**Work order**
Go through the listing below and output exactly the line with "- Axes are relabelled", the line with "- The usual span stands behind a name", and each line between; omit the rest.

**Records to process**
————————

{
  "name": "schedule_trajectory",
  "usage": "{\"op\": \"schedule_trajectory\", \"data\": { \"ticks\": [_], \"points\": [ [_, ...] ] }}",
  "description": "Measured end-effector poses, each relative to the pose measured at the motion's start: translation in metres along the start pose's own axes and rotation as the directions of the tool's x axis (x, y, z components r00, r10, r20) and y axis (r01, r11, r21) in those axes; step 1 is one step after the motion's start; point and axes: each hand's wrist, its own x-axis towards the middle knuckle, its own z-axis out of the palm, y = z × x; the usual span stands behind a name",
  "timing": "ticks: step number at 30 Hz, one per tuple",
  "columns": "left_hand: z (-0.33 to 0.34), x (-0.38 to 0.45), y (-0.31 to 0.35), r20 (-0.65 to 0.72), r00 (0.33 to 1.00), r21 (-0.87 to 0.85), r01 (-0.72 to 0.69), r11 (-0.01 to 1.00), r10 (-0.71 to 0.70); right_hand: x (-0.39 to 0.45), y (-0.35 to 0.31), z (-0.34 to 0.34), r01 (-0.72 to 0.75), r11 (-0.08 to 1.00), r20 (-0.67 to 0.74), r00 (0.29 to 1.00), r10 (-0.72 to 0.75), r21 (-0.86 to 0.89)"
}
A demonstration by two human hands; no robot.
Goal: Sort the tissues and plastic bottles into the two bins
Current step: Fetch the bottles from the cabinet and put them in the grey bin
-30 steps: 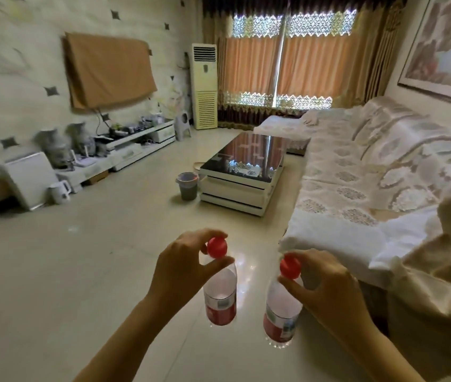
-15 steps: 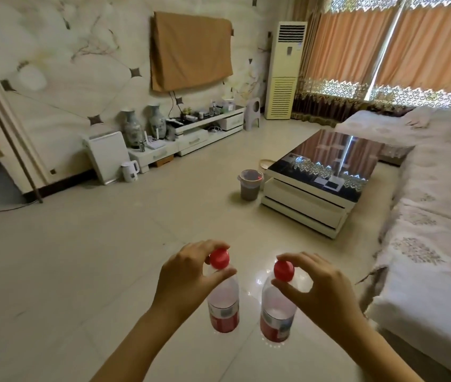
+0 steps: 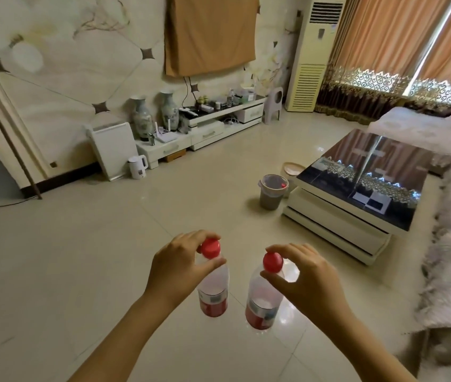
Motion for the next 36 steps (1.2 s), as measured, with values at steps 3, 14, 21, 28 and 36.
{"op": "schedule_trajectory", "data": {
  "ticks": [3,14,21,28,36],
  "points": [
    [-0.002,0.064,-0.024,0.033,0.999,0.010,-0.035,0.999,0.035,0.053,0.013,0.021,-0.010,1.000,-0.004,1.000,0.010,-0.007],
    [0.079,0.300,-0.066,0.140,0.983,-0.037,-0.113,0.993,0.118,0.230,0.133,0.075,-0.098,0.995,-0.046,0.994,0.097,-0.010],
    [0.156,0.466,-0.071,0.192,0.975,-0.040,-0.107,0.993,0.112,0.366,0.246,0.100,-0.128,0.991,0.003,0.992,0.128,-0.042],
    [0.219,0.597,-0.085,0.235,0.969,-0.047,-0.066,0.997,0.076,0.483,0.338,0.131,-0.156,0.988,0.043,0.987,0.157,-0.020],
    [0.298,0.755,-0.128,0.269,0.963,-0.112,-0.004,0.994,0.034,0.610,0.432,0.182,-0.239,0.970,0.105,0.965,0.241,-0.037]
  ]
}}
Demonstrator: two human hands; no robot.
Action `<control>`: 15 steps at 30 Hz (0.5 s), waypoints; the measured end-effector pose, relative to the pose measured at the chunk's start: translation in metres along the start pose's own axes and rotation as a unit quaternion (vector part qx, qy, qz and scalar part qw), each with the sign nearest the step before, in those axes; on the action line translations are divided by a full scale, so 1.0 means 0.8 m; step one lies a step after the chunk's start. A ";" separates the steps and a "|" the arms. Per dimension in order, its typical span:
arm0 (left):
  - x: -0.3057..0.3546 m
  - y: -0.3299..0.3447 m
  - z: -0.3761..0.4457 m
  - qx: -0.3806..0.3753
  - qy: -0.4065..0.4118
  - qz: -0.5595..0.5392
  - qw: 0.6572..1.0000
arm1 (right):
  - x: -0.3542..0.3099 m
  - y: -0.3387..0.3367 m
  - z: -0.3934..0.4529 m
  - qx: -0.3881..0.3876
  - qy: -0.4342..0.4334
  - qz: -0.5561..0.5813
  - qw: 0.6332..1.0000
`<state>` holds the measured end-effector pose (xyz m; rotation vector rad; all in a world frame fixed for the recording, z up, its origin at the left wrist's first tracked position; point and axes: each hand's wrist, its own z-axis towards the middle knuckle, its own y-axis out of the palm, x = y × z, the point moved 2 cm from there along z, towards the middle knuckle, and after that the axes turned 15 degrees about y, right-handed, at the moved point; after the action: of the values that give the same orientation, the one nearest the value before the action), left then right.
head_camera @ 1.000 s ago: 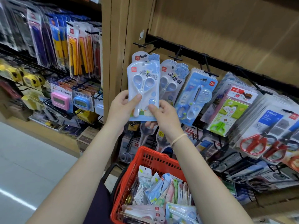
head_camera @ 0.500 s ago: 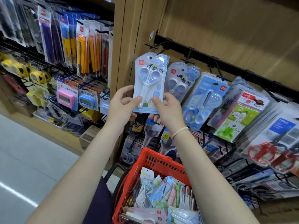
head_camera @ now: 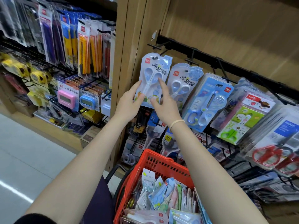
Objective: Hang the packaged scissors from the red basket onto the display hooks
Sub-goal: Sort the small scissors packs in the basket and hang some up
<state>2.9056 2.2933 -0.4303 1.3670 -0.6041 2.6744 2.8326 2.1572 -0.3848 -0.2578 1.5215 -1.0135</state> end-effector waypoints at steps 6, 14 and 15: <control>-0.015 0.018 -0.033 -0.043 -0.035 0.053 0.997 | 0.025 -0.013 -0.024 -0.026 0.035 -0.002 0.999; -0.052 0.101 -0.231 -0.169 -0.052 0.125 0.976 | 0.223 0.021 -0.143 -0.087 0.237 0.056 0.966; -0.059 0.111 -0.258 -0.198 -0.056 0.143 0.968 | 0.256 0.031 -0.163 -0.089 0.274 0.050 0.956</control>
<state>2.7546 2.2950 -0.6034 1.4067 -1.3579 2.4856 2.6753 2.0913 -0.5592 -0.0194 2.1130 -0.9086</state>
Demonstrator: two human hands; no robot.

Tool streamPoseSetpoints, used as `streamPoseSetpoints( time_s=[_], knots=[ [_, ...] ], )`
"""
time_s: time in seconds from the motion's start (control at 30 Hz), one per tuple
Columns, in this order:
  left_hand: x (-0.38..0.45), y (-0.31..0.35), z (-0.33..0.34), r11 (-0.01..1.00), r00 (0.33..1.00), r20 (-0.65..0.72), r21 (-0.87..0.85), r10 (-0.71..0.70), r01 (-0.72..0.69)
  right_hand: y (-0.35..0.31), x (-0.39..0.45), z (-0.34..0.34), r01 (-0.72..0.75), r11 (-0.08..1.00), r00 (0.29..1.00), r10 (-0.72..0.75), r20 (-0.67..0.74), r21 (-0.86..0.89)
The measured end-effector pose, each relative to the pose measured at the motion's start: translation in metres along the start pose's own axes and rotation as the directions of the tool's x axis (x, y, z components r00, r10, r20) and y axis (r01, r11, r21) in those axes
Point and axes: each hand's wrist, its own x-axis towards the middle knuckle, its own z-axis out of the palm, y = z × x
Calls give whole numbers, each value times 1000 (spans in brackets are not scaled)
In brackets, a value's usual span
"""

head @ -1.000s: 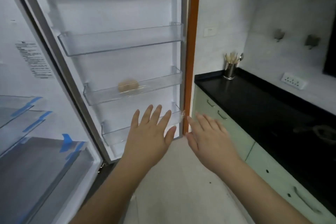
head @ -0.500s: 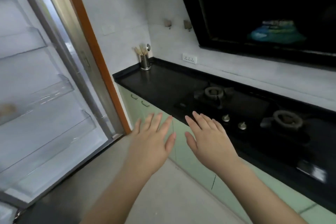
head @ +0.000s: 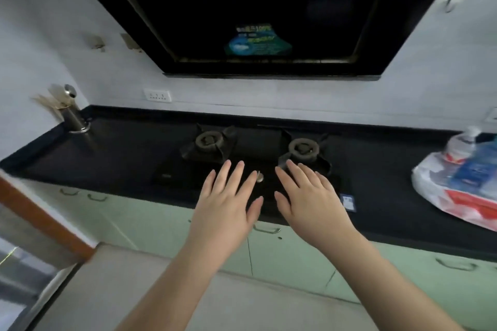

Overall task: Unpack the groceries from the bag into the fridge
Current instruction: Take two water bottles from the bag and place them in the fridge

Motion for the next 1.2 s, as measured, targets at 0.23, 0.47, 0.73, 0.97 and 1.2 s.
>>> streamPoseSetpoints(
  time_s=[0.23,0.47,0.73,0.97,1.2],
  knots=[
    [65,36,15,970,971,-47,-52,234,-236,53,-11,-3,-258,965,966,257,-27,-51],
    [109,106,29,873,880,-62,-113,471,-475,118,-57,-13,-526,845,850,520,-82,-100],
    [133,220,42,778,792,-54,-152,609,-609,202,-116,-31,-672,735,739,655,-155,-96],
    [155,326,33,752,760,-80,-110,645,-650,290,-168,-46,-718,692,695,705,-142,-73],
    [170,398,53,767,774,-25,-115,632,-631,368,-183,-46,-701,712,712,694,-106,-45]
  ],
)
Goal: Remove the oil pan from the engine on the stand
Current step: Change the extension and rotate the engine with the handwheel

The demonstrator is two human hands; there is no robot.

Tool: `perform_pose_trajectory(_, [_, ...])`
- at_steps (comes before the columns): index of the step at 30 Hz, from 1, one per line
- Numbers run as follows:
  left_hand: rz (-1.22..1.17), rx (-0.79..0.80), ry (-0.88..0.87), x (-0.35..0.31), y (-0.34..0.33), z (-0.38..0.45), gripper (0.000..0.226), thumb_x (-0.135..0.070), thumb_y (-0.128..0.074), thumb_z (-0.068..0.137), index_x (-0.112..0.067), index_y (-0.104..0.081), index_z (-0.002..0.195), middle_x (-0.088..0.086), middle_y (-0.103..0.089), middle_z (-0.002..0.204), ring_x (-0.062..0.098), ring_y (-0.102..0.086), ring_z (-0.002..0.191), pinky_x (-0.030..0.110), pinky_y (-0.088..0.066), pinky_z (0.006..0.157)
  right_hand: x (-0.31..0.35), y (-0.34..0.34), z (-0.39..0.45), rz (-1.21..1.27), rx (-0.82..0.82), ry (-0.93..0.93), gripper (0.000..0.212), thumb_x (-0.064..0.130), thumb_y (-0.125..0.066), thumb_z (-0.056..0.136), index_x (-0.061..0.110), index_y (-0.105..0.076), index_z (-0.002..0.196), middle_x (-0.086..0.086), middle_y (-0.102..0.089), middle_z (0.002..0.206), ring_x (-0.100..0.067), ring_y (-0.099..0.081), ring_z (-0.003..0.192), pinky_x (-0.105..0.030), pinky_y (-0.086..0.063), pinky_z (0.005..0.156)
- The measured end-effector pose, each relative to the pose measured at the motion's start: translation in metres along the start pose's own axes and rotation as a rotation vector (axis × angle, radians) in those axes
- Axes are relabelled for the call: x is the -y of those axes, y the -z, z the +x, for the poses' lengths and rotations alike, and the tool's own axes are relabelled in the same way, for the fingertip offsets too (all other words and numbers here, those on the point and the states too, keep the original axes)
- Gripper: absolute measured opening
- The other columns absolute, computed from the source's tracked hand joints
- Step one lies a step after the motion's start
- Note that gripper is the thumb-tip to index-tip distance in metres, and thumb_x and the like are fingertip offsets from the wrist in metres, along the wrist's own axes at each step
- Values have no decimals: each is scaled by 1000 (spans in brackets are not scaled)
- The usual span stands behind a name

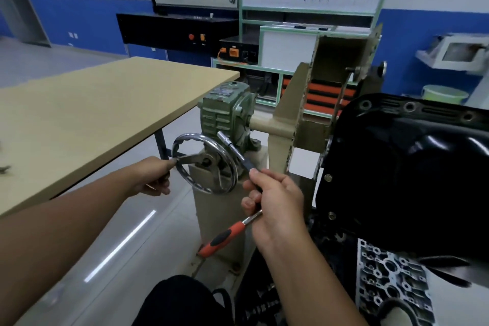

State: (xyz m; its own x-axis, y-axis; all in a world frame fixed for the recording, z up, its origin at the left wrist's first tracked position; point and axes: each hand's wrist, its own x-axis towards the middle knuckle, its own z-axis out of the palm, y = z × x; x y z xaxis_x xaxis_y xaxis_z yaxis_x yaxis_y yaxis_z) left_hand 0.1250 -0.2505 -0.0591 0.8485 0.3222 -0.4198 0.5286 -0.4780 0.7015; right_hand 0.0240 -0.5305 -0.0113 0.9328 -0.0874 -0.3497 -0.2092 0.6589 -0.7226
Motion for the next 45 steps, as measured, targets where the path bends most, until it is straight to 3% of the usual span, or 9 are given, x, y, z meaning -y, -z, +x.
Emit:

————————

**Exercise output**
- Axes are relabelled for the call: x is the -y of those axes, y the -z, z the +x, for the poses' lengths and rotations alike, and the tool's own axes are relabelled in the same way, for the fingertip offsets too (all other words and numbers here, those on the point and the states too, keep the original axes)
- Gripper: absolute measured opening
- The other columns absolute, computed from the source's tracked hand joints
- Step one lies a step after the motion's start
- Note that gripper is the thumb-tip to index-tip distance in metres, and thumb_x and the like are fingertip offsets from the wrist in metres, along the wrist's own axes at each step
- Values have no decimals: each is scaled by 1000 (spans in brackets are not scaled)
- The usual span stands behind a name

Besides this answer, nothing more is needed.